As for scientific evidence, that is disputed to this day due to James’ body being moved from its original grave and the collection process to recover the remains when the body was exhumed for DNA testing in 1995.

Mitochondrial DNA extracted from two of the 15 teeth recovered shows a pattern consistent with the mitochondrial DNA from a direct descendant of Jesse’s sister Susan.

That has raised the most important question among conspiracy theorists: Why was the DNA not compared to Zerelda James Samuel? Samuel was James’ mother, and she was buried just a few feet from him.

Adding to the mystery is reports the teeth submitted for testing were two of four teeth recovered from the original burial site in 1978 and not 1995. The chain of evidence surrounding those teeth is suspect.

WHO WAS DALTON?

If J. Frank Dalton wasn’t Jesse James, who was he?

The May 19, 1948 edition of the Lawton Constitution trumpeted the headline “JESSE JAMES IS ALIVE!  IN LAWTON!” the reported 100-year-old man then went on tour promoting himself as the legendary outlaw.

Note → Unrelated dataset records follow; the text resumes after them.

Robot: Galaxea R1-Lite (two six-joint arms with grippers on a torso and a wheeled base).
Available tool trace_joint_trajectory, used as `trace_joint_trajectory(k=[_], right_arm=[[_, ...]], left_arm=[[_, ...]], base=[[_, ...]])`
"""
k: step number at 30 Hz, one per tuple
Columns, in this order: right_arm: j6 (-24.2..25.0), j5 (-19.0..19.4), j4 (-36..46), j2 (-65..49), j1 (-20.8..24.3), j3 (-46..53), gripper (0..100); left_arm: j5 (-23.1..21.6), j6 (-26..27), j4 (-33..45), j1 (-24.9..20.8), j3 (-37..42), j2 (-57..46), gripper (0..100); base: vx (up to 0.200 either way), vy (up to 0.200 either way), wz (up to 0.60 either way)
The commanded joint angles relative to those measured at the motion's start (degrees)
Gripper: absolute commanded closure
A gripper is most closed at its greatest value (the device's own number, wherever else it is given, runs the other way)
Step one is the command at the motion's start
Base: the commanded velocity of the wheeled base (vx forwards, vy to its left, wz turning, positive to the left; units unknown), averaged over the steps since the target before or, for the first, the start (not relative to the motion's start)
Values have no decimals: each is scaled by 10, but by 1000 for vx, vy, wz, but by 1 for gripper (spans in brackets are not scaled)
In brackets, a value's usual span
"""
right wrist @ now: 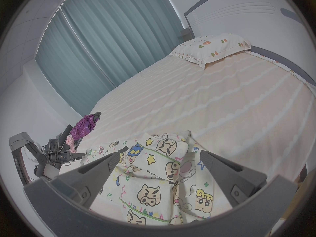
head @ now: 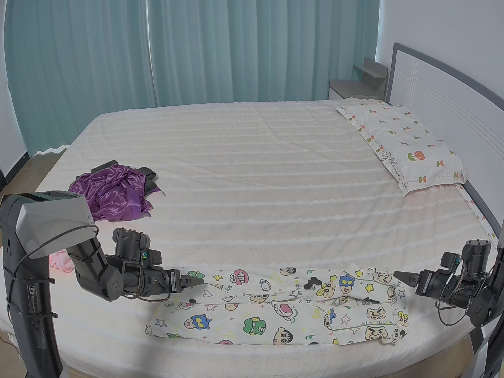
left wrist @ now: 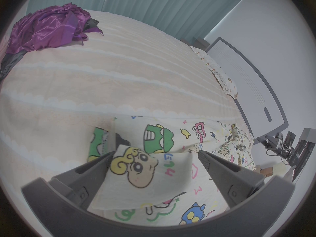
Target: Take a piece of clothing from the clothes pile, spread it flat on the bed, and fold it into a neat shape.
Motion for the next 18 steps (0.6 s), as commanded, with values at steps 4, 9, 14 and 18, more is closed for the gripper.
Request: trace_joint_trajectory(k=[4, 9, 14, 18], right_arm=[[0, 0, 1, 0, 2, 10, 0], [0, -2, 2, -2, 5, 10, 0], [-1, -10, 20, -11, 16, 10, 0], [-1, -12, 26, -12, 22, 10, 0]], left_arm=[[5, -8, 1, -3, -8, 8, 100], [5, -24, 0, 5, 6, 4, 100], [6, -26, -46, 17, 36, -1, 100], [15, -43, -115, 13, 63, -3, 100]], base=[[0, 0, 0], [0, 0, 0], [0, 0, 0], [0, 0, 0]])
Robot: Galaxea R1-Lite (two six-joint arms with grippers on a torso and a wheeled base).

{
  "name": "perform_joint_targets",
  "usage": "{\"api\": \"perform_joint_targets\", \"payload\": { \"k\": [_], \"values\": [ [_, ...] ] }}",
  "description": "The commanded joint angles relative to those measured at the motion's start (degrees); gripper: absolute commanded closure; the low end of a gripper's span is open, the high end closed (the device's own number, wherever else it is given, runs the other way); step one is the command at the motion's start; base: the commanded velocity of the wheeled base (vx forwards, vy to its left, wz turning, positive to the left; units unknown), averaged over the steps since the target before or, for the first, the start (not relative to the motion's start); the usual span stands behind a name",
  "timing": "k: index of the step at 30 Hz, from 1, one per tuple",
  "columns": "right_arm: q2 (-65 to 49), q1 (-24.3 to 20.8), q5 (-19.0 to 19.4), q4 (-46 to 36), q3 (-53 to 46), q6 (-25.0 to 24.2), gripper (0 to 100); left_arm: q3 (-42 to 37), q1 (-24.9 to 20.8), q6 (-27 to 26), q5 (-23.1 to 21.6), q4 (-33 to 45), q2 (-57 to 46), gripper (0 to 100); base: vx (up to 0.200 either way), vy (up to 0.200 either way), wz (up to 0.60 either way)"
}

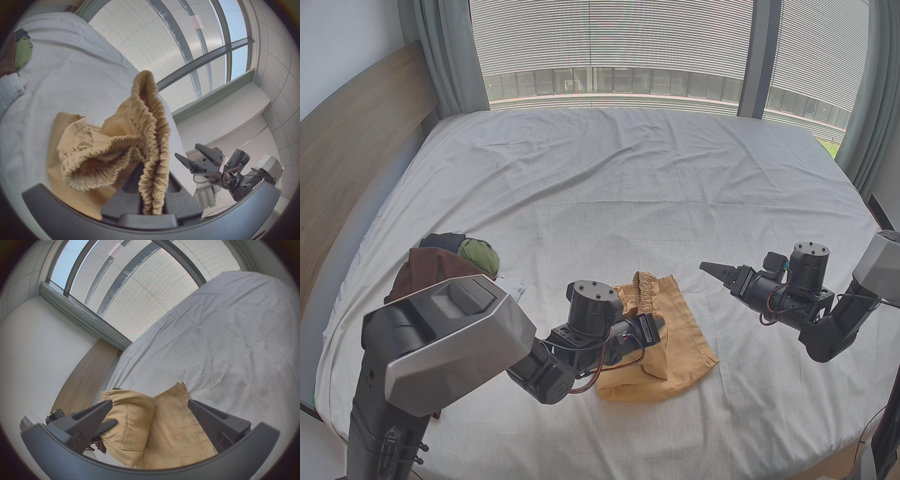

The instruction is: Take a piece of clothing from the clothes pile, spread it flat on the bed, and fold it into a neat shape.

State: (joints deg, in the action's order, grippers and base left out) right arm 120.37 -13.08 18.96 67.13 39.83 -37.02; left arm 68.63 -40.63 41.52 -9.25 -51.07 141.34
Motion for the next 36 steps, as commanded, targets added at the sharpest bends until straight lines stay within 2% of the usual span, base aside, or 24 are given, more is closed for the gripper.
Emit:
{"api": "perform_joint_targets", "payload": {
  "k": [1, 9, 10, 28, 33, 36],
  "values": [
    [0.13, -0.02, 0.03, 0.01, -0.01, 0.02, 0, 0.01, -0.06, -0.12, 0.02, 0.09, 0.69, 100, 0.000, 0.000, 0.00],
    [0.13, -0.02, 0.03, 0.01, -0.01, 0.02, 0, 0.54, 0.82, -0.48, -0.06, -0.09, 0.69, 100, 0.000, 0.000, 0.00],
    [0.13, -0.02, 0.03, 0.01, -0.01, 0.02, 0, 0.62, 0.82, -0.48, -0.06, -0.17, 0.61, 0, 0.000, 0.000, 0.00],
    [0.13, 0.16, 0.03, 0.01, -0.01, 0.02, 0, 0.01, 0.64, -0.04, 0.73, -2.46, -7.30, 0, 0.000, 0.000, 0.00],
    [0.13, -0.10, 0.03, -0.07, -0.54, 0.11, 0, -2.63, 0.82, -0.21, 0.82, -3.78, -8.62, 0, 0.000, 0.000, 0.00],
    [0.13, -0.28, 0.03, -1.30, -1.86, 0.28, 0, -8.08, 2.66, -0.21, 0.73, -5.54, -11.96, 0, 0.000, 0.000, 0.00]
  ]
}}
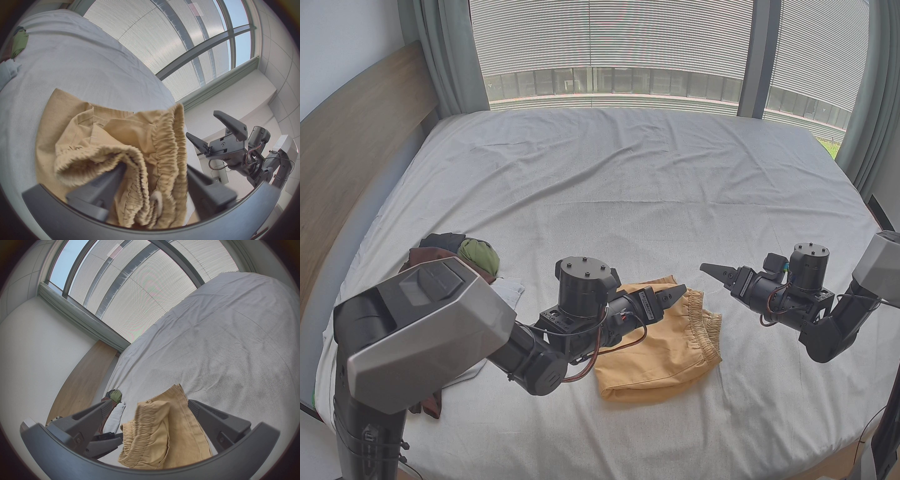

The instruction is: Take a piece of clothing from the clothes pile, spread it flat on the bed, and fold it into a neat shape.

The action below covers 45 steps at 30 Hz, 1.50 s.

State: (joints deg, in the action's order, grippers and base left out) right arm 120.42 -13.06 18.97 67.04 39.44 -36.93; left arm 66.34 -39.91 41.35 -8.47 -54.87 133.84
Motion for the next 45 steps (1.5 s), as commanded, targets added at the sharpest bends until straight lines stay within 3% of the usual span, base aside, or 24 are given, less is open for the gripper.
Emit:
{"api": "perform_joint_targets", "payload": {
  "k": [1, 3, 5, 7, 11, 13, 22, 25, 45],
  "values": [
    [-0.01, -0.30, 0.02, -1.91, -1.64, 0.27, 0, -7.19, 2.47, -0.13, -0.05, -2.35, -5.52, 0, 0.000, 0.000, 0.00],
    [-0.36, -0.30, 0.10, -4.37, -1.82, 0.80, 0, -12.20, 3.96, -0.31, -0.49, -3.93, -9.21, 0, 0.000, 0.000, 0.00],
    [-0.36, -0.30, 0.10, -4.37, -1.82, 0.80, 0, -12.20, 3.96, -0.31, -0.49, -3.93, -9.21, 0, 0.000, 0.000, 0.00],
    [-1.24, -0.22, 0.02, -7.27, -3.58, 4.49, 0, -21.08, 6.78, -0.92, -1.37, -5.69, -15.01, 0, 0.000, 0.000, 0.00],
    [-0.80, 0.22, 0.10, -10.87, -4.98, 9.33, 0, -30.57, 11.96, -5.67, -5.33, -9.91, -18.97, 0, 0.000, 0.000, 0.00],
    [-0.71, 0.22, 0.10, -11.58, -5.16, 9.94, 0, -32.06, 13.02, -6.11, -5.94, -10.96, -19.32, 0, 0.000, 0.000, 0.00],
    [5.97, 0.75, 0.10, -15.97, -6.39, 14.07, 0, -44.28, 26.11, -9.97, -14.12, -21.16, -20.99, 0, 0.000, 0.000, 0.00],
    [9.22, 0.84, 0.02, -15.88, -6.21, 14.07, 0, -46.92, 27.08, -9.89, -16.22, -25.90, -19.93, 0, 0.000, 0.000, 0.00],
    [14.41, 0.05, 0.46, -15.09, -3.14, 13.11, 0, -48.50, 27.61, -14.02, -15.87, -31.79, -13.69, 0, 0.000, 0.000, 0.00]
  ]
}}
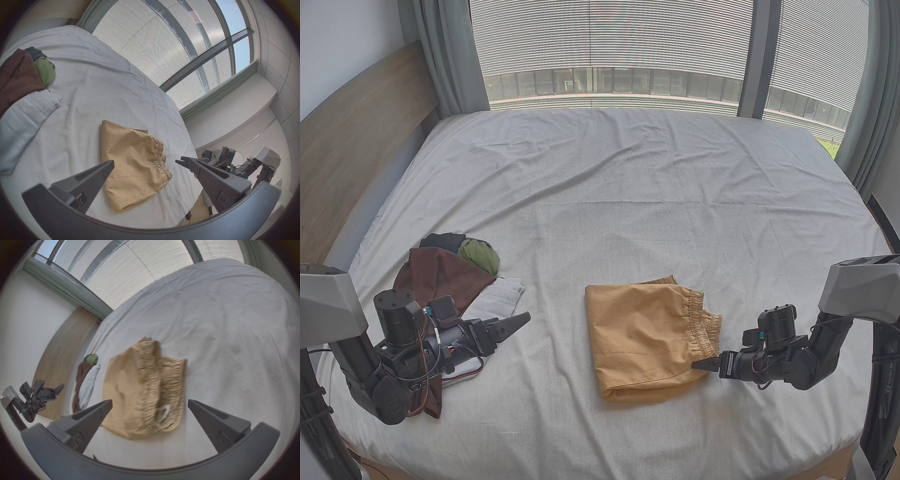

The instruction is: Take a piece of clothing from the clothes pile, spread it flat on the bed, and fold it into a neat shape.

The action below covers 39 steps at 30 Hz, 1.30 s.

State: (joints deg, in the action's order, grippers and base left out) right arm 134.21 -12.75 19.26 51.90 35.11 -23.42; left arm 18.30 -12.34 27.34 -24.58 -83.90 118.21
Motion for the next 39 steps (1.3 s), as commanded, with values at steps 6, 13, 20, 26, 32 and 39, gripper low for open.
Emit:
{"api": "perform_joint_targets", "payload": {
  "k": [6, 13, 20, 26, 32, 39],
  "values": [
    [-3.60, -3.24, 1.57, 8.84, 1.72, -9.54, 0, -3.44, 0.30, -1.59, -1.88, -4.61, 1.76, 0, 0.000, 0.000, 0.00],
    [-2.55, -3.42, 1.48, 8.84, 2.33, -10.33, 0, -3.53, 0.30, -1.59, -1.97, -4.61, 1.58, 0, 0.000, 0.000, 0.00],
    [1.23, -1.31, 1.04, 1.01, 1.72, -4.27, 0, -3.88, 0.12, -1.77, -1.97, -4.61, 1.32, 0, 0.000, 0.000, 0.00],
    [2.11, -1.40, 0.87, 1.54, 1.72, -4.27, 0, -3.88, 0.12, -2.12, -1.97, -4.61, 1.23, 0, 0.000, 0.000, 0.00],
    [3.96, -2.37, -0.28, 5.41, 1.98, -4.27, 0, -3.88, 0.12, -2.12, -1.97, -4.61, 1.23, 0, 0.000, 0.000, 0.00],
    [4.92, -3.33, -0.98, 8.22, 2.86, -4.71, 0, -3.80, 0.21, -2.12, -1.97, -4.61, 1.23, 0, 0.000, 0.000, 0.00]
  ]
}}
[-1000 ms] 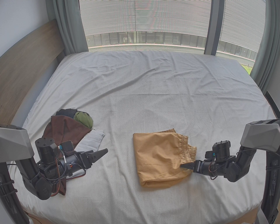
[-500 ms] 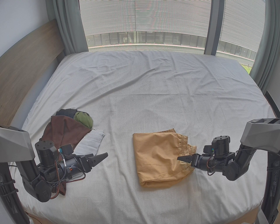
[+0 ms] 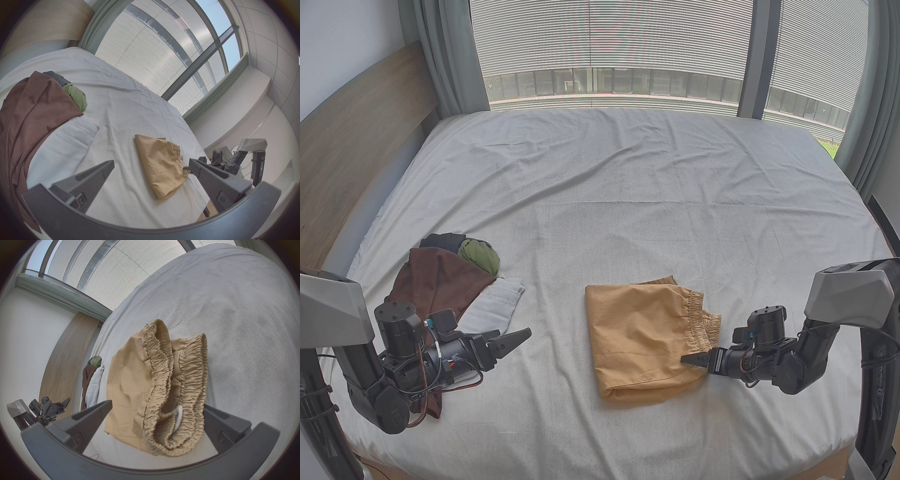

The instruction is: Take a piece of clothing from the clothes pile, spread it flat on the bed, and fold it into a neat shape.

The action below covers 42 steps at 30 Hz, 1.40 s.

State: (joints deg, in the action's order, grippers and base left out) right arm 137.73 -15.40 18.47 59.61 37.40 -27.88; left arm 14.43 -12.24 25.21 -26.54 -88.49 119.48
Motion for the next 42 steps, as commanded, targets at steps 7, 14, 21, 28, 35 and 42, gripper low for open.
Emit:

Dalton’s final stop would be in Granbury, Texas.

One suggestion is that Dalton was actually “Bud Dalton,” a fringe member of the James and Younger brothers’ outlaw gang.  A Bud Dalton is mentioned in the Brass Bucket Treasure story, a tale of buried treasure involving Jesse’s brother Frank James in the Wichita Mountains of Oklahoma.

Regardless of what one believes, there is a great unsolved mystery surrounding Granbury’s J. Frank Dalton and the reported multitude of healed bullet wounds (32 or 33) his body bore. He apparently lived a tale worth telling, but one can only speculate without proof of his actual identity.